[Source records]
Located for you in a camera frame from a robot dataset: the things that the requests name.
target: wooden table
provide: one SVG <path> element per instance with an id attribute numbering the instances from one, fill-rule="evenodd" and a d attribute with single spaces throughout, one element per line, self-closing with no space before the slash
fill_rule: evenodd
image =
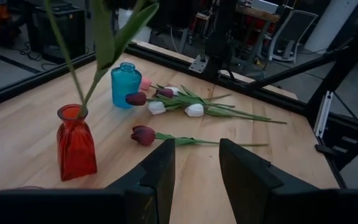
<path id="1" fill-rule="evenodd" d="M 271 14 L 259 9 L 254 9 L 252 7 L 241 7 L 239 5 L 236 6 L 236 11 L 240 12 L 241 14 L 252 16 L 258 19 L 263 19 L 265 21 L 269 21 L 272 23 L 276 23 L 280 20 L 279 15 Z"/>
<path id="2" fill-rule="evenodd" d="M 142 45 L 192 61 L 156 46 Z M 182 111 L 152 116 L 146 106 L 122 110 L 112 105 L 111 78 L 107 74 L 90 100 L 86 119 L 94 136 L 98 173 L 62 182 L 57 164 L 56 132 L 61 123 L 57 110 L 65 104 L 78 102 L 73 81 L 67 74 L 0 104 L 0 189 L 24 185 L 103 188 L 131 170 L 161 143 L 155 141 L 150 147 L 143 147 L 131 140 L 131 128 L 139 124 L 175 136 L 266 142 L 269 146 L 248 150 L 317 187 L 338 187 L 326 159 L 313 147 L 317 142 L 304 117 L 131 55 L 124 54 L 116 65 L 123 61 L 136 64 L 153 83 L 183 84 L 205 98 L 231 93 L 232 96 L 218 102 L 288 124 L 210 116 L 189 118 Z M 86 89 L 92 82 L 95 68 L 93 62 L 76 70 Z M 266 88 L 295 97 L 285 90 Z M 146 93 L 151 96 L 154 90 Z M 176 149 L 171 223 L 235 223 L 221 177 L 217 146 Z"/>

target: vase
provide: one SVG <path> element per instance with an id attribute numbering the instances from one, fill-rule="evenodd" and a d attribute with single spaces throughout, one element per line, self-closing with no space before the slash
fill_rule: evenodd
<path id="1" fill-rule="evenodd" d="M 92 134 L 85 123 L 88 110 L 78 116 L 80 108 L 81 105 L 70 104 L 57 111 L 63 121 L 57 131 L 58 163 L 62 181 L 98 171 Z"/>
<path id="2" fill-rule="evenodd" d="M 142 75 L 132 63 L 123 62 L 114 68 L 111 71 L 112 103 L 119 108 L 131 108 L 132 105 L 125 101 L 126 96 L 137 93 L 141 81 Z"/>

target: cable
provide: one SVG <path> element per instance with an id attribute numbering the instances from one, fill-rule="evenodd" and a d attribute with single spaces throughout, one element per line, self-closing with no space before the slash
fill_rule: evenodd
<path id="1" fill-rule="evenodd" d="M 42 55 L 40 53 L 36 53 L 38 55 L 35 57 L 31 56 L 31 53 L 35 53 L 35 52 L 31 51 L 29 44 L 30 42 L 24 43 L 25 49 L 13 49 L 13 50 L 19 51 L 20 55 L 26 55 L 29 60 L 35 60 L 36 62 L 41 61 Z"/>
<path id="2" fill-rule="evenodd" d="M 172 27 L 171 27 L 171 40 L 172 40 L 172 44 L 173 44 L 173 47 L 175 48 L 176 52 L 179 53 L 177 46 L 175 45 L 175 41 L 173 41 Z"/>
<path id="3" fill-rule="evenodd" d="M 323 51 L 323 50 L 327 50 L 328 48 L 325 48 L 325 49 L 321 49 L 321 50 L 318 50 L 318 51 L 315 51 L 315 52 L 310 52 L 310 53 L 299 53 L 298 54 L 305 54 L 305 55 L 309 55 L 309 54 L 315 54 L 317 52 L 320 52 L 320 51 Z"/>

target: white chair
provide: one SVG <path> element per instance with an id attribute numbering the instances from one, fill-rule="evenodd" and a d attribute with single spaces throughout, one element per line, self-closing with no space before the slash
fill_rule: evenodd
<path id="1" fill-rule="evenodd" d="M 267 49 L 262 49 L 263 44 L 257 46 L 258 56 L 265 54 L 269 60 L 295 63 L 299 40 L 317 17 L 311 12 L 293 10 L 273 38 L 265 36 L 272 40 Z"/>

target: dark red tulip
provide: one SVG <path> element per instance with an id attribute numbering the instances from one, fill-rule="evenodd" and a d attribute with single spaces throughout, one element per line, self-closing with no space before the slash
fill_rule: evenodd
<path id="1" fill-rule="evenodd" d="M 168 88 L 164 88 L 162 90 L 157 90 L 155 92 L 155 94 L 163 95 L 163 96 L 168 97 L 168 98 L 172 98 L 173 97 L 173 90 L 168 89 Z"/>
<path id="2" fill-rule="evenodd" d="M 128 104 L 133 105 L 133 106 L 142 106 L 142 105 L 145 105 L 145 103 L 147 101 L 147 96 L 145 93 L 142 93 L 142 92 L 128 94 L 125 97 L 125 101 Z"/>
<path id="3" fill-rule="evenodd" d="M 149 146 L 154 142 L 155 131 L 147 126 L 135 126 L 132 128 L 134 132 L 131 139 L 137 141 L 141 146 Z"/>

--

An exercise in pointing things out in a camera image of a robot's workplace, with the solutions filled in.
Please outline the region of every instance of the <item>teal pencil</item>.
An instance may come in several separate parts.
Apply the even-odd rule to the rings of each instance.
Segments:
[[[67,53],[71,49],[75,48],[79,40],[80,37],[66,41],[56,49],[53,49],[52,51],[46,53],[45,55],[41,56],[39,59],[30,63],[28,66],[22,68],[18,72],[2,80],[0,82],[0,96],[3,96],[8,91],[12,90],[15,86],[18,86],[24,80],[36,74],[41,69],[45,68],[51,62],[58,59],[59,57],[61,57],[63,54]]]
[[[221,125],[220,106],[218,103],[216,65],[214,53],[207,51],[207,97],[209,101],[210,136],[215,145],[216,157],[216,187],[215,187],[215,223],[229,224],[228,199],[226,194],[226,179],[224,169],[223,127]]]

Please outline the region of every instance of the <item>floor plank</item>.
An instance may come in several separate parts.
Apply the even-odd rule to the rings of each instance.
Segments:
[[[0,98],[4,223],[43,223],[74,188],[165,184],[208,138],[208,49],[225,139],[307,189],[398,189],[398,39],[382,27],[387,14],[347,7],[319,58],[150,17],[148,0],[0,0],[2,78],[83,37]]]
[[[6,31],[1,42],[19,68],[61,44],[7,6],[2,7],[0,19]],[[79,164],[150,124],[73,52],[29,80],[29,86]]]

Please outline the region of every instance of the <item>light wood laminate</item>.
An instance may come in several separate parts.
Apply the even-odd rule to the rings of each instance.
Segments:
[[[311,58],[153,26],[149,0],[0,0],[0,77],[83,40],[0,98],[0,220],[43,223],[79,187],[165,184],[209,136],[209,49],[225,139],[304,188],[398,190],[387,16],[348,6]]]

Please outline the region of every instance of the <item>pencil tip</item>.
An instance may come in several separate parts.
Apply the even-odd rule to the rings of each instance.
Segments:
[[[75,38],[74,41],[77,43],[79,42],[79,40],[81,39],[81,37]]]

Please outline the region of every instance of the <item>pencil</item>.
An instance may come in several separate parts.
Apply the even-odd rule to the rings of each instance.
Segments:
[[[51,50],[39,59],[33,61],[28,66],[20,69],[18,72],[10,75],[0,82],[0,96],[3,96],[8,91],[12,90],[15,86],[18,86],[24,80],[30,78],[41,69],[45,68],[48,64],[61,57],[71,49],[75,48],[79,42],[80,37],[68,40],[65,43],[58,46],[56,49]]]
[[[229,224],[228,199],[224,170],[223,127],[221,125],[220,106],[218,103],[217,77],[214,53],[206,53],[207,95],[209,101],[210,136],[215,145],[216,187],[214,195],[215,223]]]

*WHAT TO PRODUCE*. Each line above where the word "every" occurs should be returned in full.

*EXPECTED ANSWER*.
Please outline the region of every instance of the <item>teal pencil</item>.
Please outline the region of every instance of the <item>floor plank</item>.
Please outline the region of every instance of the <item>light wood laminate</item>.
Please outline the region of every instance of the <item>pencil tip</item>.
Please outline the region of every instance of the <item>pencil</item>.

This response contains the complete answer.